Recently, since the election of Barack Obama, common sense has left the Republican Party completely. We are in the era of craziness. As David Frum has written, a deal was there to be made over the healthcare bill. Instead, this ideological purity blinded the GOP. As LBJ said it, instead of being inside the tent pissing out, we choose to be outside the tent, pissing against the wind. And we got splashed by our own nonsense. Why did we do that? Well, when a political party shrinks its electoral based to below 30% and is composed by one demographic group, all that is left are a bunch of zealots. We shrank it by kicking out of the party those who believe that abortion should be legal but limited. We shrank it by kicking out those who believe that an $11 trillion economy, like ours, needs a strong government, not a government that can be drowned in a bathtub. We shrank it when we sanctified Rush Limbaugh, Sean Hannity, and Glenn Beck, and canonized Sarah Palin. These are the leaders of my party nowadays. How did we go from William F. Buckley to Glenn Beck? How did we go from Eisenhower and Nixon to Sarah Palin and Michelle Bachmann? I do not know. What I do know, however, is that these leaders remind of me of the leaders of the Whig Party. And if they continue on their nonsense, they will bring the collapse of the GOP.

I do not recognize myself in the Republican Party anymore. As someone said it before, I did not leave the Republican Party, the Republican Party left me. I have the same ideological positions on most of the issues that I had when I voted for Eisenhower, Nixon, Reagan and George W. Bush in 2000. However, I just cannot trust the reins of our government and nation, of this formidably complicated and complex gigantic machine that is the USA, to the amateurish leadership of the Republican Party.
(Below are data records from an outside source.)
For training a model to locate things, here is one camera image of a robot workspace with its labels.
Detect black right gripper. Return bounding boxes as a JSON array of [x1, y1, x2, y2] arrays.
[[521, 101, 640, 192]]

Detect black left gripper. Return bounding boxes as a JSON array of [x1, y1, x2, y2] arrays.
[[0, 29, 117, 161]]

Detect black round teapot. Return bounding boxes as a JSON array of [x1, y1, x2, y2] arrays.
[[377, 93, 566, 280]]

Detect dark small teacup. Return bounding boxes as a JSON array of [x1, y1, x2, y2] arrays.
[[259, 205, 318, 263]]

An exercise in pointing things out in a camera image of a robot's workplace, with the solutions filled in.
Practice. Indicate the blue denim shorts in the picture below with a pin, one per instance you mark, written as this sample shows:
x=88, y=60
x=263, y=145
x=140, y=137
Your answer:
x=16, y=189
We are living through tough times. We are being challenged like I have never seen America being challenged before. China is a formidable foe, and it is out there competing against us on every field and beating us on several fronts. While our education budgets are being slashed in every state across the nation, China is doubling and tripling theirs. These are the challenges and challengers that we are facing. And we need our best and brightest to lead us, not a half-term governor or radio/TV talking heads.

Maybe I am too old and too cynical, but I think the Republican party is in the last stages of agony. If nothing happens, we might win an election or even two, but in the long run we will lose America.